I am implementing a pre-processing pipeline using sklearn's pipeline transformers. My pipeline includes sklearn's KNNImputer estimator that I want to use to impute categorical features in my dataset. (My question is similar to this thread but it doesn't contain the answer to my question: How to implement KNN to impute categorical features in a sklearn pipeline)
I know that the categorical features have to be encoded before imputation and this is where I am having trouble. With standard label/ordinal/onehot encoders, when trying to encode categorical features with missing values (np.nan) you get the following error:
ValueError: Input contains NaN
I've managed to "by-pass" that by creating a custom encoder where I replace the np.nan with 'Missing':
class CustomEncoder(BaseEstimator, TransformerMixin):
def __init__(self):
self.encoder = None
def fit(self, X, y=None):
self.encoder = OrdinalEncoder()
return self.encoder.fit(X.fillna('Missing'))

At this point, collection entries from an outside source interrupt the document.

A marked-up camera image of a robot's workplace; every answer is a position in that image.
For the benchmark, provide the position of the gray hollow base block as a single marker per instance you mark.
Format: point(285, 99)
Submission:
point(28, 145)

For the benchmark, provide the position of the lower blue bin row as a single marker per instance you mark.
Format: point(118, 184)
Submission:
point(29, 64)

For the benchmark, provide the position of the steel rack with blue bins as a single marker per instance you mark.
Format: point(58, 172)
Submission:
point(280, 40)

def transform(self, X, y=None):
return self.encoder.transform(X.fillna('Missing'))
def fit_transform(self, X, y=None, **fit_params):
self.encoder = OrdinalEncoder()
return self.encoder.fit_transform(X.fillna('Missing'))
preprocessor = ColumnTransformer([
('categoricals', CustomEncoder(), cat_features),
('numericals', StandardScaler(), num_features)],
remainder='passthrough'
)
pipeline = Pipeline([
('preprocessing', preprocessor),
('imputing', KNNImputer(n_neighbors=5))
])
In this scenario however I cannot find a reasonable way to then set the encoded 'Missing' values back to np.nan before imputing with the KNNImputer.
I've read that I could do this manually using the OneHotEncoder transformer on this thread: Cyclical Loop Between OneHotEncoder and KNNImpute in Scikit-learn, but again, I'd like to implement all of this in a pipeline to automate the entire pre-processing phase.
Has anyone managed to do this? Would anyone recommend an alternative solution? Is imputing with a KNN algorithm maybe not worth the trouble and should I use a simple imputer instead?
Thanks in advance for your feedback!